> What to work on
Determine how many lines below contain the word "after", then state only that figure.

> Exercise data

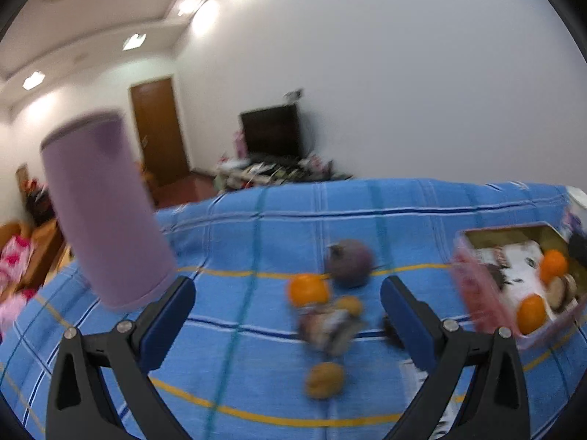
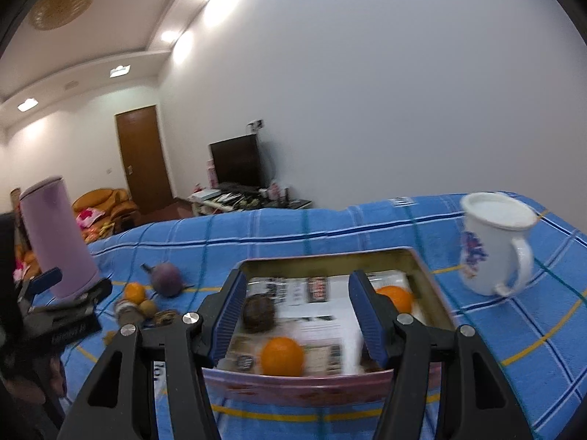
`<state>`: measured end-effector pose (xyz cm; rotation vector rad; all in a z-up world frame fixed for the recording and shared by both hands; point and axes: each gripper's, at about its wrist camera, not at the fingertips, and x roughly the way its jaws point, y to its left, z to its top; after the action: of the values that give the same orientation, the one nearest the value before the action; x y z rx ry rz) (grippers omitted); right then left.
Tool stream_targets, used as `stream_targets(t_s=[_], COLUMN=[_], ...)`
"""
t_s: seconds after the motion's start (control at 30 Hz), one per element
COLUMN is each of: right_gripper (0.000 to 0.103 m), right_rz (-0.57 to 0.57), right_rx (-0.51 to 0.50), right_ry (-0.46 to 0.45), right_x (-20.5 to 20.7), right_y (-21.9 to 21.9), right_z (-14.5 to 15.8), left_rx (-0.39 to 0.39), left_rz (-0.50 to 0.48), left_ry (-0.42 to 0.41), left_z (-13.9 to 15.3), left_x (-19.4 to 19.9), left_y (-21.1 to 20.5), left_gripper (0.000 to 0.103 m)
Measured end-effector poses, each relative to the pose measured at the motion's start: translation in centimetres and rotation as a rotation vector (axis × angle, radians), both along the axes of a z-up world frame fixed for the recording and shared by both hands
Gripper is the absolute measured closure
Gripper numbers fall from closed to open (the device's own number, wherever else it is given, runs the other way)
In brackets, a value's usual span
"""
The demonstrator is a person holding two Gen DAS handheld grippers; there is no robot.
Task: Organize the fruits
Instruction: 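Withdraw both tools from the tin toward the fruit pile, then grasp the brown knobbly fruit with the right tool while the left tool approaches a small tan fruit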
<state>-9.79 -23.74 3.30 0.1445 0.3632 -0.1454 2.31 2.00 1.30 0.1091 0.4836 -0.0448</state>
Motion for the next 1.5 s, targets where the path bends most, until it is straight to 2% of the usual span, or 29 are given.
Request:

> Exercise answer
2